Work instructions » Below is a listing. Quote from it, exactly, the lines from the one containing "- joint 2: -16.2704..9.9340" down to the one containing "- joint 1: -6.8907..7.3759", both ends included, and nothing else.

Data shown »
___
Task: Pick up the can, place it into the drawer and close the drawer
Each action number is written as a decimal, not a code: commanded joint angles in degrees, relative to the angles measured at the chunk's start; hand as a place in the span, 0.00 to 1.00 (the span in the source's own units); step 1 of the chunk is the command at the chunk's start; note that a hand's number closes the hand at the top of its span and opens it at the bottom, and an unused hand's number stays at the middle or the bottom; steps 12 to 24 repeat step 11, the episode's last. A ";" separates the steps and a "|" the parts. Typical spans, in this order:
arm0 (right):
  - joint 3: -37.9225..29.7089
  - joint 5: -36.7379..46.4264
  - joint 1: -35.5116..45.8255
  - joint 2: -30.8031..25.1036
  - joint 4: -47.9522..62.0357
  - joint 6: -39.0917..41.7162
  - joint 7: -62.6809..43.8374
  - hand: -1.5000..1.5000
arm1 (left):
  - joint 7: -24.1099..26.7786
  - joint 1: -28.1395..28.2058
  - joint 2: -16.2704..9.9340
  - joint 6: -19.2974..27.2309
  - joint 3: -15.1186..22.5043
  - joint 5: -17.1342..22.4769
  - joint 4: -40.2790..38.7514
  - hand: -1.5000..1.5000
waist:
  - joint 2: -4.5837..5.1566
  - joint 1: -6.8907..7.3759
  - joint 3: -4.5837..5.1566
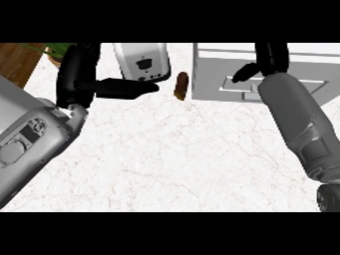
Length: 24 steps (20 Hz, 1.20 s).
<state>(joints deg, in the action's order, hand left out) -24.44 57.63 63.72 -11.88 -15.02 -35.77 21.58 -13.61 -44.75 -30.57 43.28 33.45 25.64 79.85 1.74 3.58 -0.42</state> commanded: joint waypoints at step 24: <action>-14.62 -19.05 5.72 5.70 -2.27 8.42 6.80 0.00 | 1.43 7.20 -2.38 -1.70 -2.76 -0.91 4.10 0.00 | -0.91 -0.26 0.35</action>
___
Expected output »
  - joint 2: -16.2704..9.9340
  - joint 6: -19.2974..27.2309
  - joint 3: -15.1186..22.5043
  - joint 5: -17.1342..22.4769
  - joint 4: -40.2790..38.7514
  - hand: -1.5000..1.5000
waist:
  - joint 2: -4.5837..5.1566
  - joint 1: -6.8907..7.3759

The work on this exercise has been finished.